Die Behörden zogen Angehörige der Sicherheitskräfte, denen Menschenrechtsverletzungen vorgeworfen wurden, trotz glaubhafter Beweise in den meisten Fällen nicht zur Rechenschaft.

In keinem der zehn Gerichtsverfahren gegen Angehörige der Sicherheitskräfte wegen mutmaßlicher Menschenrechtsverletzungen während der Revolution in Tunesien zwischen Dezember 2010 und Januar 2011 wurden Urteile oder andere Entscheidungen gefällt. Die Verfahren waren 2018 eröffnet worden, nachdem die Kommission für Wahrheit und Würde die Fälle an spezialisierte Gerichte verwiesen hatte.

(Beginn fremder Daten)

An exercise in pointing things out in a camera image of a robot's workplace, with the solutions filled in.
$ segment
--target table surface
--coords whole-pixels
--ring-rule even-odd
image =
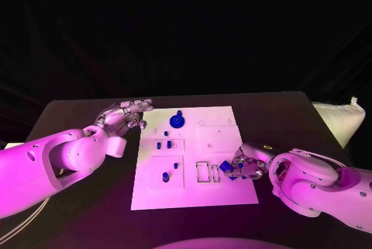
[[[153,97],[156,108],[231,105],[244,141],[284,151],[300,148],[351,166],[348,156],[302,92]],[[49,103],[28,141],[84,128],[111,103],[133,98]],[[93,175],[57,194],[6,248],[153,248],[204,237],[240,237],[293,248],[371,248],[372,235],[326,213],[299,215],[273,195],[266,176],[254,181],[260,204],[130,210],[140,129],[126,134],[123,158],[107,156]],[[0,220],[5,234],[38,206]]]

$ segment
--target black backdrop
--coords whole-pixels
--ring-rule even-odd
[[[55,99],[302,90],[369,107],[371,12],[369,0],[2,0],[0,139],[26,139]]]

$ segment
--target white puzzle board
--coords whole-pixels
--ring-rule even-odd
[[[175,129],[169,119],[178,110],[185,126]],[[142,130],[132,210],[258,203],[253,180],[231,181],[219,169],[243,145],[231,106],[155,109],[143,113],[143,120],[147,128]],[[163,172],[169,182],[163,182]],[[198,182],[198,173],[204,182]]]

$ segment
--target white pillow
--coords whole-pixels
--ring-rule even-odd
[[[313,102],[342,148],[345,148],[367,116],[365,109],[358,105],[356,101],[358,98],[352,97],[351,105],[329,105]]]

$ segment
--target robotic arm
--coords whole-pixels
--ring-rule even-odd
[[[302,215],[329,213],[348,226],[372,233],[372,171],[346,167],[339,161],[293,149],[245,143],[237,150],[230,178],[258,179],[267,173],[273,194]]]
[[[19,213],[84,179],[106,155],[123,156],[130,128],[146,128],[140,112],[152,100],[113,104],[95,123],[0,151],[0,218]]]

Am 13. Januar 2022 begann ein Verfahren gegen 14 Polizisten, die beschuldigt wurden, den Tod von Omar Laabidi verursacht zu haben. Der junge Mann war laut Zeugenaussagen ertrunken, nachdem ihn Angehörige der Polizei trotz seines wiederholten Hinweises, er könne nicht schwimmen, in einen Kanal gestoßen hatten. Am 3. November verurteilte das Gericht zwölf der angeklagten Polizisten wegen Totschlags zu zwei Jahren Gefängnis und sprach zwei weitere frei.

Die Beschwerden der Familien von Noureddine Bhiri, einem ehemaligen Justizminister, und Fathi Beldi, einer Sicherheitskraft, wegen deren willkürlicher Inhaftierung ab dem 31. Dezember 2021 wurden nicht wirksam untersucht. Die Behörden hatten beide Männer 67 Tage lang ohne Zugang zu einem Rechtsbeistand festgehalten, bevor sie ohne Anklage freigelassen wurden.

Rechte von Frauen und Mädchen

Mit dem am 15. September 2022 erlassenen Gesetzesdekret 2022-55 wurde das tunesische Wahlgesetz geändert, um Bestimmungen aufzuheben, die u. a. die Vertretung von Frauen im Parlament fördern sollten. Zuvor sah das Gesetz vor, dass die Kandidat*innenlisten für die Parlamentswahlen die gleiche Anzahl von Männern und Frauen enthalten sollten. Nach dem geänderten Gesetz wählen die Tunesier*innen ihre Abgeordneten nun einzeln. Eine Bestimmung zur Gewährleistung der Geschlechterparität unter den Kandidat*innen sah das neue Gesetz nicht vor.

Das tunesische Recht diskriminierte Frauen weiterhin in Erbschaftsangelegenheiten. Nach dem Personenstandsgesetz haben männliche Nachkommen das Recht, das Doppelte dessen zu erben, was ihre Schwestern erben, wenn das Vermögen sowohl auf männliche als auch auf weibliche Nachkommen übergeht.

Bereits 2017 hatte Tunesien ein wegweisendes Gesetz zur Bekämpfung von Gewalt gegen Frauen, das sogenannte Gesetz 58, verabschiedet. Auch 2022 gab es jedoch kaum Fortschritte bei der behördlichen Bereitstellung angemessener Ressourcen und Schulungen für Polizeikräfte, damit diese Anzeigen wirksam untersuchen und gefährdeten Frauen Schutz bieten können.

Tunesischen Frauenrechtsgruppen zufolge waren Frauen weiterhin häuslicher Gewalt und anderen Formen geschlechtsspezifischer Gewalt ausgesetzt. Zudem berichteten sie über einen Mangel an aktuellen offiziellen Statistiken über gemeldete Tötungen und andere Gewalttaten gegen Frauen.

Rechte von Lesben, Schwulen, Bisexuellen, Trans- und Intergeschlechtlichen (LGBTI+)

Tunesien bestrafte nach wie vor einvernehmliche sexuelle Handlungen zwischen gleichgeschlechtlichen Erwachsenen gemäß Paragraf 230 des Strafgesetzbuchs mit drei Jahren Haft. Nach Angaben der Association Tunisienne pour la justice et l’égalité (Damj), einer tunesischen Gruppe, die sich für die Rechte von LGBTI+ einsetzt, wurden 2022 in mindestens 47 Fällen Personen aufgrund von Verstößen gegen Paragraf 230 vor Gericht gestellt.